Left: Robert Montgomery Scott on the steps of the Philadelphia Museum of Art. Right: Helen Hope Montgomery Scott with two younger siblings.

Left: Robert Montgomery Scott on the steps of
the Philadelphia Museum of Art. Right: Helen Hope Montgomery Scott with
two younger siblings.

 

When she wrote about her father, Janny wanted only the truth. She found it in his diaries. In volume after volume, she read about his ambivalence over wealth and privilege—that those 800 acres tied him to a life that he didn’t want. Discontentment with his marriage and law career, coupled with an apparent genetic disposition to alcoholism and depression rendered RMS an unhappy man who was fully aware of his demons and often felt unequipped to battle them. “To me, it was one of the biggest revelations of his diaries. He’d spent years arguing that he loved to drink but it wasn’t a problem,” Janny says. “He knew he had a problem in his 20s. He spent decades struggling with it. He occasionally attempted to do something about it, rather feebly, all the time while misrepresenting the situation to us. That was stunning. And sad.”

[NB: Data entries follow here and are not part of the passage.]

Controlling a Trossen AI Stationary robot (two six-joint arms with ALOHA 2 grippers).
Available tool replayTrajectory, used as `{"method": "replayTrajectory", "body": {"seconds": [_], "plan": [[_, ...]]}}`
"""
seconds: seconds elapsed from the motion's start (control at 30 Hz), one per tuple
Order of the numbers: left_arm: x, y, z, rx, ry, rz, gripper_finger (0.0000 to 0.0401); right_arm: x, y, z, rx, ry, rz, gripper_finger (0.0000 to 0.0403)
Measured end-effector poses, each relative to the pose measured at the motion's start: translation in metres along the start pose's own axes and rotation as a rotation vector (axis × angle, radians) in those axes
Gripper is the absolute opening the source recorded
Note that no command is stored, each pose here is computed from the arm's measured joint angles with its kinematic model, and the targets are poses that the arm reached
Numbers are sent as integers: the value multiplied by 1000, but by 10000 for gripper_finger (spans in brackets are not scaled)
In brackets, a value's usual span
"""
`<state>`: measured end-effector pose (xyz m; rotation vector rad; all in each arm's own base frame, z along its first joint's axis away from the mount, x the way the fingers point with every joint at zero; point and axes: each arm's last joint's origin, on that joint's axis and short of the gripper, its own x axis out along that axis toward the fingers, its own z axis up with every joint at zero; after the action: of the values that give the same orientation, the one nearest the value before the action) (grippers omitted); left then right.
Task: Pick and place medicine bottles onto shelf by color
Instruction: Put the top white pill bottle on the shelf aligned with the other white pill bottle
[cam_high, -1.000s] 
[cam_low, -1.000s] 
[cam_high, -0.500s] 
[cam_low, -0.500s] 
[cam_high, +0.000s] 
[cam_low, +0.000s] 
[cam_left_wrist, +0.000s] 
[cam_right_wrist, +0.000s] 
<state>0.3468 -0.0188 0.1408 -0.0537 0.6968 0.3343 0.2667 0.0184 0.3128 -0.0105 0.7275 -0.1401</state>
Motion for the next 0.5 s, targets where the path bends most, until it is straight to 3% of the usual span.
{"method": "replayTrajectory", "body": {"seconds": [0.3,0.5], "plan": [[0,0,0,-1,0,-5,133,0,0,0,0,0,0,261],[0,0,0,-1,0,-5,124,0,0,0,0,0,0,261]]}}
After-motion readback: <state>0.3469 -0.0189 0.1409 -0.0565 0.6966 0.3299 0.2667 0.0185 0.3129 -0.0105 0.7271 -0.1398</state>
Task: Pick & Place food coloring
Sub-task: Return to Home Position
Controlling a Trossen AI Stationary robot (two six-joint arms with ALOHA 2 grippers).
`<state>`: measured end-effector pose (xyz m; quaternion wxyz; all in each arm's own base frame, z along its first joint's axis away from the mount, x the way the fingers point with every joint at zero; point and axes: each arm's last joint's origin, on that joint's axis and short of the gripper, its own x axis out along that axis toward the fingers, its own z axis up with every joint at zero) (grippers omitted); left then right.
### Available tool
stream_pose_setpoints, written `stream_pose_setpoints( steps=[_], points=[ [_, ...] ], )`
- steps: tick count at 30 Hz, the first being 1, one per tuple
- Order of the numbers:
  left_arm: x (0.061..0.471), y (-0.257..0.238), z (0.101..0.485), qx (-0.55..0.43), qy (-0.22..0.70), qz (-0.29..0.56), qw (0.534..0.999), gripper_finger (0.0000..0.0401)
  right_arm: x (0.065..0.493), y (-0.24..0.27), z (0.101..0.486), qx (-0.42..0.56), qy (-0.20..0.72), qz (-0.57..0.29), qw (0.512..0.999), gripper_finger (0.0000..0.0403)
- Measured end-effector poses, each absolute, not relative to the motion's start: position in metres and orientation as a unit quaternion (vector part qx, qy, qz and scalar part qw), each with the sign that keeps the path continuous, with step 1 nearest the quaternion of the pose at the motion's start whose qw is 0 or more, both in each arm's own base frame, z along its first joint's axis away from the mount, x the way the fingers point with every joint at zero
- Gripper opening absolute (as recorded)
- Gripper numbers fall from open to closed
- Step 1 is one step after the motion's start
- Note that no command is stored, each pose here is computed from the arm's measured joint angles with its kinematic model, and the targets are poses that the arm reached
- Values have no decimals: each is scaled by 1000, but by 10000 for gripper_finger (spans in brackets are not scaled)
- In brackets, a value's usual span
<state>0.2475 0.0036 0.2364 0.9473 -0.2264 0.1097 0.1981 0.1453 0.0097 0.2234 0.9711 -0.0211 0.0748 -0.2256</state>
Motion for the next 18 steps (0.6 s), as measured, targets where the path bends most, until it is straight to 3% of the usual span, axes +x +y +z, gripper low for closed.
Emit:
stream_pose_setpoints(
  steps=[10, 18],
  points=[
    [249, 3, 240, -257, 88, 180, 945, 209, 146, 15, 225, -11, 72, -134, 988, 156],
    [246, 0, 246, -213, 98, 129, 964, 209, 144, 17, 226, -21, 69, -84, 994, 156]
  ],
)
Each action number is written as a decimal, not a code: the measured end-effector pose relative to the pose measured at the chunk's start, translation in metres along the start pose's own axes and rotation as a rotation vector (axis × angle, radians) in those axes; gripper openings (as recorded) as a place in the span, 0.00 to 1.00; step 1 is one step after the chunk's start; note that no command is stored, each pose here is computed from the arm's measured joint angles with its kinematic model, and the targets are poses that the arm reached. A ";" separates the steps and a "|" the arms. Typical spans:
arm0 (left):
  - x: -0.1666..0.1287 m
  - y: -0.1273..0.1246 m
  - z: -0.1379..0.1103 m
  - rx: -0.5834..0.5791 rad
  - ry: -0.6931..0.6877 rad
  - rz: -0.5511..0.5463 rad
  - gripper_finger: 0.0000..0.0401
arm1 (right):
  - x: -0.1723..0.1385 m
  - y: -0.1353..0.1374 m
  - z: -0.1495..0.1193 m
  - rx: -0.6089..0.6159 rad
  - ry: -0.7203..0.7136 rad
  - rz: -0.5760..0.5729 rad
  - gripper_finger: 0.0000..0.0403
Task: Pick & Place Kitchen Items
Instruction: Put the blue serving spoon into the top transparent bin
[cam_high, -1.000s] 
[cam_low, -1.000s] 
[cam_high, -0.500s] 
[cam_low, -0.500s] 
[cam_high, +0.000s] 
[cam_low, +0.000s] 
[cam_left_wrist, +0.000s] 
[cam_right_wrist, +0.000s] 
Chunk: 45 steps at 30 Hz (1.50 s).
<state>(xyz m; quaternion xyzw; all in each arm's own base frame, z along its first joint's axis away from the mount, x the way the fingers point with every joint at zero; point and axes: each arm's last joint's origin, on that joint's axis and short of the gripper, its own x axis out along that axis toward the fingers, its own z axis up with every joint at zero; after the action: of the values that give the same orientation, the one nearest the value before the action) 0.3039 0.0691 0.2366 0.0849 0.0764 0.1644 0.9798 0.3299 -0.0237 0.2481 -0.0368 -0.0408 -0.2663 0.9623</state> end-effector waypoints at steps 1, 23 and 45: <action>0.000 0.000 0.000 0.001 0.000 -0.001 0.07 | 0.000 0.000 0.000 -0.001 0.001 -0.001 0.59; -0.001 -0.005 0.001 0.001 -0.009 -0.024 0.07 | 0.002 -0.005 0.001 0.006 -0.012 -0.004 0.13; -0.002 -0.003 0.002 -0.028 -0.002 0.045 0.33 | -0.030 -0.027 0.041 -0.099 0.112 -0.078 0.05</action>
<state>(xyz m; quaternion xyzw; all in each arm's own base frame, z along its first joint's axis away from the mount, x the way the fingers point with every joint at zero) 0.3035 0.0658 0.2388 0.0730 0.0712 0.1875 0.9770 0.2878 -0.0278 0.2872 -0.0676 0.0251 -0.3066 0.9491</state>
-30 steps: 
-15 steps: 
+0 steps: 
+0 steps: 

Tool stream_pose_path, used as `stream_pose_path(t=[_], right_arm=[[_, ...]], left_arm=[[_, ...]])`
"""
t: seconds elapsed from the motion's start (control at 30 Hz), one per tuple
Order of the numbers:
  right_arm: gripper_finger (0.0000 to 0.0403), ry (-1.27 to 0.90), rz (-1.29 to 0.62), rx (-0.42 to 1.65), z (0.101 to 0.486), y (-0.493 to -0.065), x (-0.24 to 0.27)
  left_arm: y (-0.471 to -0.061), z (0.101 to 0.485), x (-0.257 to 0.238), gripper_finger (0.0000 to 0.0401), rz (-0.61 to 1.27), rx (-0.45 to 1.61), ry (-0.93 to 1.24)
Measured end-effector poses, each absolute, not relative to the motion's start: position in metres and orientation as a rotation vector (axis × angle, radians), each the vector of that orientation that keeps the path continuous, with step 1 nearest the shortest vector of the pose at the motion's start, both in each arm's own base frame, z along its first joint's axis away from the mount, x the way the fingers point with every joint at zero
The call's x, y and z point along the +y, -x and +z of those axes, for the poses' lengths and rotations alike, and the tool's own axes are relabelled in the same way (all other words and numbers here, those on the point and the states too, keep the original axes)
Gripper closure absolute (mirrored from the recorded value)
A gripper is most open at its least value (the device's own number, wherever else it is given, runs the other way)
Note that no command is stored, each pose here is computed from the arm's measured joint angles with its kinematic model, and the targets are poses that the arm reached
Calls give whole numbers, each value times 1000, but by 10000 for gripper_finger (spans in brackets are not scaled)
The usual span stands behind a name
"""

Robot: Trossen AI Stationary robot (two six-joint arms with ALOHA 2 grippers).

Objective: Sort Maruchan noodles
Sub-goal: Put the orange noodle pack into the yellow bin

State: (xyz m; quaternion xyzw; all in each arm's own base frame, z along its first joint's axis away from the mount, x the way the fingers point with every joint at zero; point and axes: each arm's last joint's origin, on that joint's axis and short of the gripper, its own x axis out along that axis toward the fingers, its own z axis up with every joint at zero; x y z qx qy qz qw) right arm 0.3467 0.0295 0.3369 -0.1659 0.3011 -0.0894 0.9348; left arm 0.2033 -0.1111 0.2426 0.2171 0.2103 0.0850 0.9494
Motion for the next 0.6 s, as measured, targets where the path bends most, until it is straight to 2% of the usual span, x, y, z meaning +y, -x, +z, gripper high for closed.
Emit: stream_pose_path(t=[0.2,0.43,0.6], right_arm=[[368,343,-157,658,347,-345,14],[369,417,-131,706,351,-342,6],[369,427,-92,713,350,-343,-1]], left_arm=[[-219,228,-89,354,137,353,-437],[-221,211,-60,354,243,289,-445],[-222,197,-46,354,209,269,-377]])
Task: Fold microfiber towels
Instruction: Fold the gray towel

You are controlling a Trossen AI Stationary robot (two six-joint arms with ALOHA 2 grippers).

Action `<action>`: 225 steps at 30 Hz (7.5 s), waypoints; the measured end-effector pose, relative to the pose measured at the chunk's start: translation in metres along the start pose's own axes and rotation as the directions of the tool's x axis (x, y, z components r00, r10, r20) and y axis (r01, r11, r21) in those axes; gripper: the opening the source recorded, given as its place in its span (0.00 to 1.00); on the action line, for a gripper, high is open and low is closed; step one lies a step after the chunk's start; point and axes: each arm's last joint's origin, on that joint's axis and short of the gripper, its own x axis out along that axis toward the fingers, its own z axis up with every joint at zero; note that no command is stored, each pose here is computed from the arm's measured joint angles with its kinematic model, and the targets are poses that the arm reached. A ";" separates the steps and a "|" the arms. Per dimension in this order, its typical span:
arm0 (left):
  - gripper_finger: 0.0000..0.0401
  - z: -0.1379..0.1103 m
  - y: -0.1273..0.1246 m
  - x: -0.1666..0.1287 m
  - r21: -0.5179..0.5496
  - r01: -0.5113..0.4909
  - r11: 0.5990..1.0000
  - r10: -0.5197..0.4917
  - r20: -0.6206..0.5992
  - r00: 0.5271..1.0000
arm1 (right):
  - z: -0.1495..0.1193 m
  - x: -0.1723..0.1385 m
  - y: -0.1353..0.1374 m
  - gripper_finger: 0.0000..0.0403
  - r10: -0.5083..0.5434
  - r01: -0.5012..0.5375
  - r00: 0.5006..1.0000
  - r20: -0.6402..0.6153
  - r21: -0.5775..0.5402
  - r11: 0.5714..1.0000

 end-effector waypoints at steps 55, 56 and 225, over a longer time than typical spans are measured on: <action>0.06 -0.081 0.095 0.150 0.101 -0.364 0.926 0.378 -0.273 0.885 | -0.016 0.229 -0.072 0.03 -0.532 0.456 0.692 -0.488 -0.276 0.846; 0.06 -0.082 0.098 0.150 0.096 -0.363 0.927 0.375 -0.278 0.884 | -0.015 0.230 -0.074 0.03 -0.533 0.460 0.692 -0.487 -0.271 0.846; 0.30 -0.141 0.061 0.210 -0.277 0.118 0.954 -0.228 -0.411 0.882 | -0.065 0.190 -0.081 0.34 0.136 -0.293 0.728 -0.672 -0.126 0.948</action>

Janny is less saddened by the details of her father’s extramarital relationships. “Frankly, I grew up in a family where infidelity was not uncommon,” she says. “The idea of absolute fidelity over a 40- or 50-year marriage may work for some people, but not all people. I don’t take infidelity as a character flaw. I take it as a character fact.”

All told, this was not an easy book for Janny to write. She spent months on research, and she struggled with the writing. It took her six months, for example, to finish the 9,000 words that are the first chapter of The Beneficiary. “That’s emblematic of how hard it was for me to write this,” she says. “I wanted it to read like a novel, with compelling characters and the right tone, which is the central thing I struggled with from beginning to end. I didn’t want to slide into sentimentality and nostalgia or bitterness, which I don’t feel at all.”

Janny insists that The Beneficiary is not in any way a salacious tell-all. “I wasn’t settling scores,” she says. “Nor did I want to write a hagiography. I wanted to get as close as I could to the truth, and to capture the personalities of some of the people in my family with texture and granular detail.”

Finally, she gets to the point of it all—why she wrote The Beneficiary. “I’d always been fascinated and puzzled by my father, and I had the idea that taking on this project might help me understand the mystery of him,” says Janny. “I feel that I understand him better. I have deeper sympathy toward him than I did.”

And then there’s Ardrossan itself. The big house remains intact. The family has thus far managed to keep what really matters. But unused parcels have been sold—cast aside, as it were. On that land, developers are building houses, where new families will start their own Philadelphia stories.